The Winter Sisters

Home > Literature > The Winter Sisters > Page 10
The Winter Sisters Page 10

by Tim Westover


  Rebecca smiled. “Well, you made it back to Lawrenceville, so there’s that.”

  “Yes, there’s that.”

  “How is your leg?”

  “Oh, it was feeling much better the same evening.”

  “So Effie cured you.”

  “She… she didn’t do anything, Miss Rebecca. And, in my particular case, doing nothing was a fine treatment, and certainly the least troublesome. Time heals all wounds, they say.”

  “All but the fatal ones.” Rebecca sighed. “We’d best see to the crowd, Aubrey. I don’t want to disappoint them.”

  “But, Miss Rebecca,” I ventured. “I wish that you wouldn’t.”

  “What, see to the crowd?”

  “Don’t you suppose that I should treat them instead? I do have the credentials and the training. They should be in my office for their cures, not loitering in front of the candy shop. You’re only here for a shopping trip, not a medical mission.”

  Rebecca frowned. “If someone needs my help, I wouldn’t refuse it.”

  “It will take time for them to trust the Hippocratic cures,” I continued, “but they are the correct ones.
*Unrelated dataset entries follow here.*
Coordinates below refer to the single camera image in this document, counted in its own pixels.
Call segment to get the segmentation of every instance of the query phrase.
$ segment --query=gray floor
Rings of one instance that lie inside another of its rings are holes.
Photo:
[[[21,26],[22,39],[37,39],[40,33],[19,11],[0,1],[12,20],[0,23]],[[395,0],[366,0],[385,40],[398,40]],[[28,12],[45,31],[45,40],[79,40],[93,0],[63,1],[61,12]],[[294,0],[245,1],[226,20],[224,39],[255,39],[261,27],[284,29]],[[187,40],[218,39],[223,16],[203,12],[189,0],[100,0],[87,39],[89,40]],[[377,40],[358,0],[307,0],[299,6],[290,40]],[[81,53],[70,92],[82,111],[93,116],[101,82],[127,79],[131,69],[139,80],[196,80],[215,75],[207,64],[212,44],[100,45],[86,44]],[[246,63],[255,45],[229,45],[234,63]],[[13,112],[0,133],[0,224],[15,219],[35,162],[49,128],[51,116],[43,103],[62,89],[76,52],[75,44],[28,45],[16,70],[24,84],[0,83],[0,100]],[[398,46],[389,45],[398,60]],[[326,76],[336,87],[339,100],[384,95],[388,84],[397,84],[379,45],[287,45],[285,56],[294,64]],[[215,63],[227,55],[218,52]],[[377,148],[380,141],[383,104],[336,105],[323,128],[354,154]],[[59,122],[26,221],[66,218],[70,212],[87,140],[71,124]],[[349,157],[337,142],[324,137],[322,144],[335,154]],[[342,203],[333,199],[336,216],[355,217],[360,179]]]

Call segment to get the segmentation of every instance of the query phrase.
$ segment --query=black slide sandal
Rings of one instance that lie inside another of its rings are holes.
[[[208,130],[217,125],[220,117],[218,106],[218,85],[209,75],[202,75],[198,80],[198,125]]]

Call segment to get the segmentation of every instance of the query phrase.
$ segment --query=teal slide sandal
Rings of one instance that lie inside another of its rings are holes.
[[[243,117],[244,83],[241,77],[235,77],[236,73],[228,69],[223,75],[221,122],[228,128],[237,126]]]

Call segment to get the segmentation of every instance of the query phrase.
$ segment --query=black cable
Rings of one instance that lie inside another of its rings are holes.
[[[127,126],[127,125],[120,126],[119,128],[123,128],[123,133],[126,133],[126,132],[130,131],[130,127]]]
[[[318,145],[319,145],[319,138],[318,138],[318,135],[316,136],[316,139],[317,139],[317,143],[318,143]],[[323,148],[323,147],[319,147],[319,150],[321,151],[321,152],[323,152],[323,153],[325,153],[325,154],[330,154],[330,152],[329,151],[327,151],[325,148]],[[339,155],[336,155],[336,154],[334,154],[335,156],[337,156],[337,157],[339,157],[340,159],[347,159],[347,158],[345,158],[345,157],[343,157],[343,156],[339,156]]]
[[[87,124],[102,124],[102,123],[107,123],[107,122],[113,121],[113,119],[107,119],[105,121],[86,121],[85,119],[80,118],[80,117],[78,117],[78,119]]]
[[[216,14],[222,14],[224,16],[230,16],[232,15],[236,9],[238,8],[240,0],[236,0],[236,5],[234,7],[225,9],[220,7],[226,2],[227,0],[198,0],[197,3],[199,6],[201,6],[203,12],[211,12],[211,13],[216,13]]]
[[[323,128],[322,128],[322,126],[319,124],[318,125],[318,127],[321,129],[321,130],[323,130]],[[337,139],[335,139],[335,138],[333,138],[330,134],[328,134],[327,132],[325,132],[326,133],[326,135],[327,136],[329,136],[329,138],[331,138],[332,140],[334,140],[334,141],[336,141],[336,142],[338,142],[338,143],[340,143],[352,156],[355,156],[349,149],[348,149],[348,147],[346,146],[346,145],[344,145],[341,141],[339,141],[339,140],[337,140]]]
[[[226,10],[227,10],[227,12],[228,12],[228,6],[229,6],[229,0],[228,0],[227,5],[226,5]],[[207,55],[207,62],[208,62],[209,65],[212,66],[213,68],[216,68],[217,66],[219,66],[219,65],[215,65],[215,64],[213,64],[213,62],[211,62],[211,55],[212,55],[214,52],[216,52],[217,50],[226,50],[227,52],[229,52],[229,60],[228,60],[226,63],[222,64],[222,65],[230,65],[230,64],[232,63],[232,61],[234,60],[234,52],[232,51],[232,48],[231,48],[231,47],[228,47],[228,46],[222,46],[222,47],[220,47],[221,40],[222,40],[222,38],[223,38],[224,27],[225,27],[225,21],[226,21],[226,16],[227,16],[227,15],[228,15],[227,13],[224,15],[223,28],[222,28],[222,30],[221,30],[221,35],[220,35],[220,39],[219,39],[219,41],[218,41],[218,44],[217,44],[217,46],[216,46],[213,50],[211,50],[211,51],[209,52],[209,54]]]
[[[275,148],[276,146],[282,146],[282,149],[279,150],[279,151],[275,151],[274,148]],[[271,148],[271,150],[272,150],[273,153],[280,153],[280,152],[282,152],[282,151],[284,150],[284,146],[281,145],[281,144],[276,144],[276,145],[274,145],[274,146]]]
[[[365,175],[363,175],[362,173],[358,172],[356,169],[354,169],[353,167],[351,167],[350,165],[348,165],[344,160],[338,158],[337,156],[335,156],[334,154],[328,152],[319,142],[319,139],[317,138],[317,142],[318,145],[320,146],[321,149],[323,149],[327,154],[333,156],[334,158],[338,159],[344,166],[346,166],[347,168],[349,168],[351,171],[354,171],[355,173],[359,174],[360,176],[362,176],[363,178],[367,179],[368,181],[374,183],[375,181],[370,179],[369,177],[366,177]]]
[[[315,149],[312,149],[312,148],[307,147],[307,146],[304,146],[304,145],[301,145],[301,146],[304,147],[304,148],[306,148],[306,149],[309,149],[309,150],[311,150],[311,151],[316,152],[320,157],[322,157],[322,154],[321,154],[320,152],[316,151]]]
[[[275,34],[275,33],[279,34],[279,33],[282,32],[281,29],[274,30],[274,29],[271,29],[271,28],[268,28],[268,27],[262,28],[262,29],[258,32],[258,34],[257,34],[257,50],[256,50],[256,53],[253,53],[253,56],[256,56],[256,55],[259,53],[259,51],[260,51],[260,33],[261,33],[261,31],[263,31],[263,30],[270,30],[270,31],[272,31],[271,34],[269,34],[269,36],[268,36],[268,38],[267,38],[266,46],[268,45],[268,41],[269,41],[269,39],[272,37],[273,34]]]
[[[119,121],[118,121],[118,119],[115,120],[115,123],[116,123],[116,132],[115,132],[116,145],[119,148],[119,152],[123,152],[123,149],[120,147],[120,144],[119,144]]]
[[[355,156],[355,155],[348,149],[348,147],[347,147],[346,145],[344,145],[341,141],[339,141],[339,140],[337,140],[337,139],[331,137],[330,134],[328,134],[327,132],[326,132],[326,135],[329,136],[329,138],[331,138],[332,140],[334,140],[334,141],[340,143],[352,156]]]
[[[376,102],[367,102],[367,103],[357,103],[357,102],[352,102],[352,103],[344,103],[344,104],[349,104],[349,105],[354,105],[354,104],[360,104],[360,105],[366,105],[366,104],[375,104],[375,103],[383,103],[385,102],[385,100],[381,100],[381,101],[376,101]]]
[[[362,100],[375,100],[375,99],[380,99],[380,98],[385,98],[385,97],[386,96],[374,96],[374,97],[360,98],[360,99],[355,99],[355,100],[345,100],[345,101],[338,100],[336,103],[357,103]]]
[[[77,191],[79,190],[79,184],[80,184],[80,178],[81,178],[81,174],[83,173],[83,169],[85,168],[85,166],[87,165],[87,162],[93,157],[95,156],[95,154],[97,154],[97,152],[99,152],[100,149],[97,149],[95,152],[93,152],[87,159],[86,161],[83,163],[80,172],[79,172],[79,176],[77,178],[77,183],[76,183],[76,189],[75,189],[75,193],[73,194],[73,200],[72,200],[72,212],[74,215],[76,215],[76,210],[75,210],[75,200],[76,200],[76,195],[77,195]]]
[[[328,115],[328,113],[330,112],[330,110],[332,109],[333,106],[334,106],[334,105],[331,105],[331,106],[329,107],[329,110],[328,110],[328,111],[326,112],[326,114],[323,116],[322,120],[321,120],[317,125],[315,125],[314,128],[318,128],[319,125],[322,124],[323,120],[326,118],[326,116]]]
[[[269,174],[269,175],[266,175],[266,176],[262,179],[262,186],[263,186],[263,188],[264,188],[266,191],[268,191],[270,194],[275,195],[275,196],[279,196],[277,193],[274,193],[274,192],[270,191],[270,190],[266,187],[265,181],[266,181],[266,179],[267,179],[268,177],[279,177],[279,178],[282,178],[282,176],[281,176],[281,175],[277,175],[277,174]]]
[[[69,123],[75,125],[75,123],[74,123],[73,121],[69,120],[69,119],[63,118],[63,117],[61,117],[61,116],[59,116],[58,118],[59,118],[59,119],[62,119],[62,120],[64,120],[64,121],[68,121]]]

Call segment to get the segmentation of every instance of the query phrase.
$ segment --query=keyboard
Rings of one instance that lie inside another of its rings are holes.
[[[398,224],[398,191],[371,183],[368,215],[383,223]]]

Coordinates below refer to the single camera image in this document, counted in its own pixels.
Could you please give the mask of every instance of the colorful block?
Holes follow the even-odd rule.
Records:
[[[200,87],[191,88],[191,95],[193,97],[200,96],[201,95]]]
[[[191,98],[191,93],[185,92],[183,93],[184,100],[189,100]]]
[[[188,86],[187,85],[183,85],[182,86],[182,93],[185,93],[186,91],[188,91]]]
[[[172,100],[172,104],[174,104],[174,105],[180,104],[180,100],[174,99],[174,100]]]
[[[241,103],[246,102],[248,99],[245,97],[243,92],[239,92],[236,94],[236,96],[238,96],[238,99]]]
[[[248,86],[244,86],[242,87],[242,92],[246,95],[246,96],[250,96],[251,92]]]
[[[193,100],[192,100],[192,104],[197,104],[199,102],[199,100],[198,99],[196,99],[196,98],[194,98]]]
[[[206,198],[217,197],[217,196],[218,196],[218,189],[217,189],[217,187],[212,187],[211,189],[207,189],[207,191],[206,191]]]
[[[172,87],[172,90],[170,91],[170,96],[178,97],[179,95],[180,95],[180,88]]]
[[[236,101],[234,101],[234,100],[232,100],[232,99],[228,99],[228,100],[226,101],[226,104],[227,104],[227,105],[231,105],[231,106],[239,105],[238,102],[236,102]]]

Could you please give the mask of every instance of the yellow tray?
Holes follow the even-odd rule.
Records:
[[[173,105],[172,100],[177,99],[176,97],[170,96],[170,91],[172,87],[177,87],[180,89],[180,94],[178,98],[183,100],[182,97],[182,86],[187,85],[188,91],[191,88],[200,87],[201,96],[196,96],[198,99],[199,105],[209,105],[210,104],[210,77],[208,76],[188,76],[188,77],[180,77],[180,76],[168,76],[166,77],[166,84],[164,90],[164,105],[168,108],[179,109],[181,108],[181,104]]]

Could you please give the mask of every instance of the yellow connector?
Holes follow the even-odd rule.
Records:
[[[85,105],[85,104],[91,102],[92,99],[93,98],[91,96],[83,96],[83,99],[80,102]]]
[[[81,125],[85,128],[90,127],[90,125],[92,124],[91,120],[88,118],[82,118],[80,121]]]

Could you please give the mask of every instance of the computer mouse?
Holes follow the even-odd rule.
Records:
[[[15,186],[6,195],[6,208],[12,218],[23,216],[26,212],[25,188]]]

It prolongs the pain if the townsfolk see you working here.”

  Rebecca took my arm and turned me toward the picture windows. The thrill of her hand on my arm consumed a goodly portion of my anger and my sense. “Do you suppose, Dr. Waycross, that there would be so many patients here if our cures were only pretend?”

  “I don’t know,” I muttered. To utter those words caused me gastralgia and shame. I wished for a little dram of ether so that I might quiet my internal turmoil and answer Rebecca Winter with reason and decorum.

  “I don’t know,” I said again. “Perhaps… perhaps I could be permitted to observe—”

  “Aw, hell,” said Sarah. “Boatwright’s here.”

  The other faction of the townsfolk was coming. I did not think they would stay away from the scene. The crowd shuffled as the pastor insinuated himself among them. The glass muffled his words, but his tone was clear. Sarah let out a series of uncomplimentary expressions underneath her breath. Rebecca sighed again, more wearied than worried.

  “Is there a back door?” I said. “You could slip away without entangling yourselves in his sermonizing.”

  “I’m not chickenshit,” said Sarah. “I’ll go out the front door.”

  Rebecca nodded. “Our patients have been waiting to see us. I won’t abandon them.”

  “Pastor Boatwright isn’t going to let you do your… works… here today,” I resolved. “The sick will just have to go to Hope Hollow, panther or no panther. The pastor never follows you up there?”

  “He’s afraid of the place,” said Rebecca, “like he’s afraid of the gates of hell.”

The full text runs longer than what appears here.